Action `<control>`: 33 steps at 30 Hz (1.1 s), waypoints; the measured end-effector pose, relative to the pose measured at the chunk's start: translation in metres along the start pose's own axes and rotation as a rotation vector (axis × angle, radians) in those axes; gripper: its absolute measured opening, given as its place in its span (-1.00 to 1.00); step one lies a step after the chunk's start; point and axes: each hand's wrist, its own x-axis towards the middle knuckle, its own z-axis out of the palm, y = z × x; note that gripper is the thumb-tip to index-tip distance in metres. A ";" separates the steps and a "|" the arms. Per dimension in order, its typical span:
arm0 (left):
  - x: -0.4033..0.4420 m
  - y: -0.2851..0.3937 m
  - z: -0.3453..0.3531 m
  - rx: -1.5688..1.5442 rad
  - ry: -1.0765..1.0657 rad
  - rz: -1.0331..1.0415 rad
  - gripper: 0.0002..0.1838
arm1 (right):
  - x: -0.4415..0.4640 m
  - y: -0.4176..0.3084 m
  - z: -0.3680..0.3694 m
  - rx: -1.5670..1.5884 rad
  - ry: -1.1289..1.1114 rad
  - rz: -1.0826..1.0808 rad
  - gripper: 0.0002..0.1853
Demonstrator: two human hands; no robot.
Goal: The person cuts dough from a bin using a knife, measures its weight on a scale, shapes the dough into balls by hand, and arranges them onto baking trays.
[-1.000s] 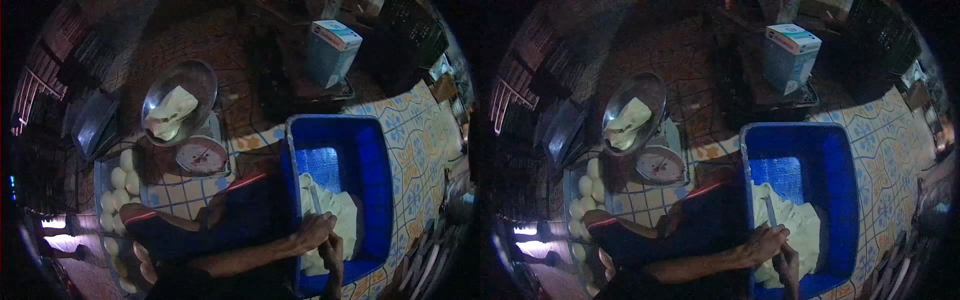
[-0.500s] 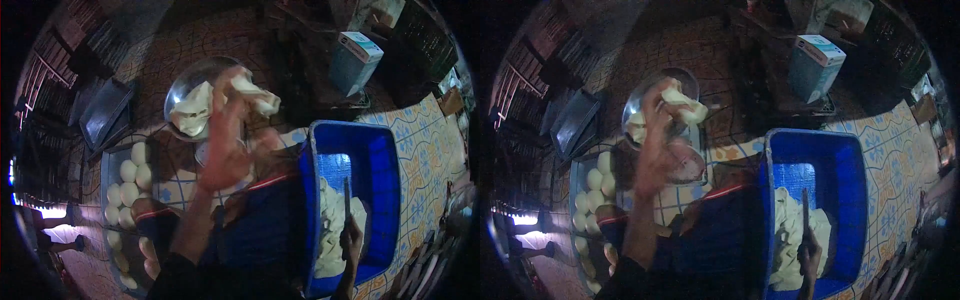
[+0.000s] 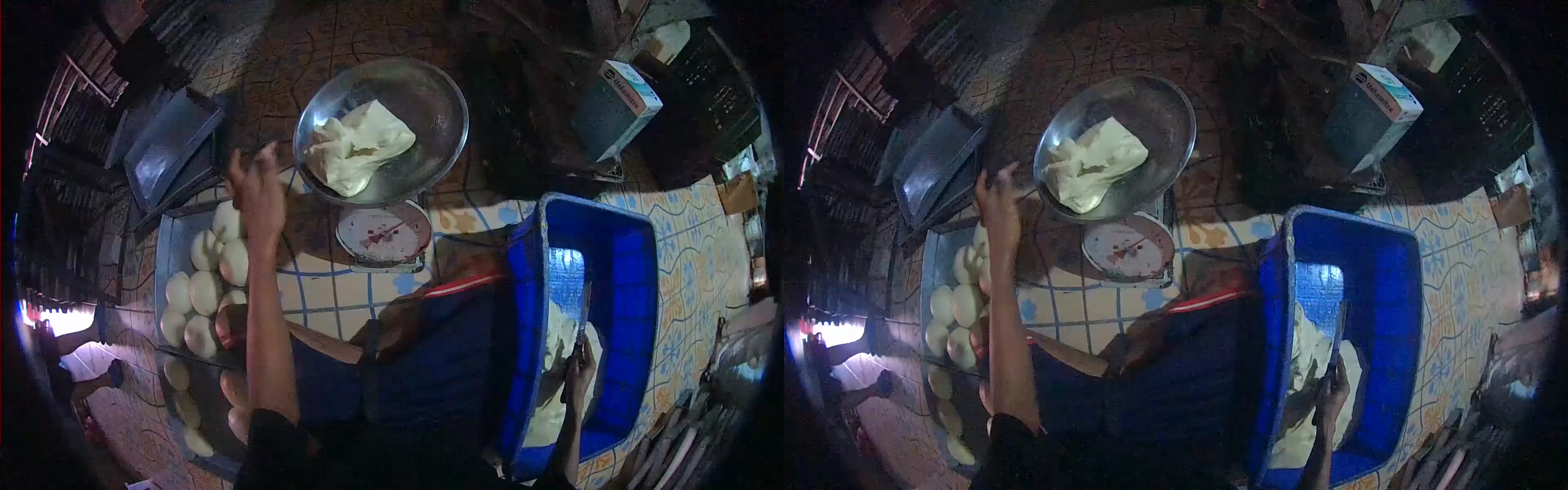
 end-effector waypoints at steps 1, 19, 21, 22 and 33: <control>-0.006 -0.009 0.002 -0.201 0.032 -0.099 -0.43 | -0.002 0.002 0.000 -0.007 0.006 0.008 -0.53; -0.161 0.114 -0.002 -0.641 -0.156 -0.038 -0.88 | -0.007 0.038 -0.010 -0.321 0.058 -0.182 -0.60; -0.150 0.101 0.001 -0.661 -0.123 -0.060 -0.88 | 0.007 -0.009 -0.005 0.209 0.055 0.168 -0.60; -0.140 0.099 0.004 -0.780 0.019 -0.246 -0.84 | 0.010 -0.052 0.003 -0.125 0.111 -0.235 -0.59; -0.067 0.073 0.077 -1.436 0.074 -0.478 -0.54 | 0.053 -0.426 0.283 -0.279 -0.868 -1.664 -0.53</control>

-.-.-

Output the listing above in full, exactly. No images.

## Exercise output
Action `<control>`: 33 steps at 30 Hz (1.1 s), waypoints; the measured end-effector pose, relative to the pose measured at the chunk's start: translation in metres along the start pose's own axes and rotation as a rotation vector (axis × angle, radians) in those axes; gripper: its absolute measured opening, given as its place in its span (-1.00 to 1.00); step one lies a step after the chunk's start; point and axes: each hand's wrist, its own x-axis towards the middle knuckle, its own z-axis out of the palm, y = z × x; note that gripper is the thumb-tip to index-tip distance in metres. A ";" separates the steps and a "|" the arms. Per dimension in order, its typical span:
arm0 (left):
  - x: -0.4033..0.4420 m
  - y: -0.2851..0.3937 m
  - z: -0.3453..0.3531 m
  - rx: -1.5688..1.5442 rad
  - ry: -1.0765..1.0657 rad
  - rz: -1.0331..1.0415 rad
  - gripper: 0.0002..0.1838
arm1 (right):
  - x: -0.4415..0.4640 m
  - y: -0.4176..0.3084 m
  - z: -0.3680..0.3694 m
  - rx: -1.5670..1.5884 rad
  - ry: -1.1289..1.1114 rad
  - rz: -1.0826..1.0808 rad
  - gripper: 0.0002..0.1853
Demonstrator: two human hands; no robot.
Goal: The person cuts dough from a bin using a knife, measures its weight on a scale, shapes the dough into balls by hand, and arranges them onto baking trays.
[-1.000s] 
[-0.500s] 
[+0.000s] 
 end-effector waypoints at steps 1, 19, 21, 22 and 33: <control>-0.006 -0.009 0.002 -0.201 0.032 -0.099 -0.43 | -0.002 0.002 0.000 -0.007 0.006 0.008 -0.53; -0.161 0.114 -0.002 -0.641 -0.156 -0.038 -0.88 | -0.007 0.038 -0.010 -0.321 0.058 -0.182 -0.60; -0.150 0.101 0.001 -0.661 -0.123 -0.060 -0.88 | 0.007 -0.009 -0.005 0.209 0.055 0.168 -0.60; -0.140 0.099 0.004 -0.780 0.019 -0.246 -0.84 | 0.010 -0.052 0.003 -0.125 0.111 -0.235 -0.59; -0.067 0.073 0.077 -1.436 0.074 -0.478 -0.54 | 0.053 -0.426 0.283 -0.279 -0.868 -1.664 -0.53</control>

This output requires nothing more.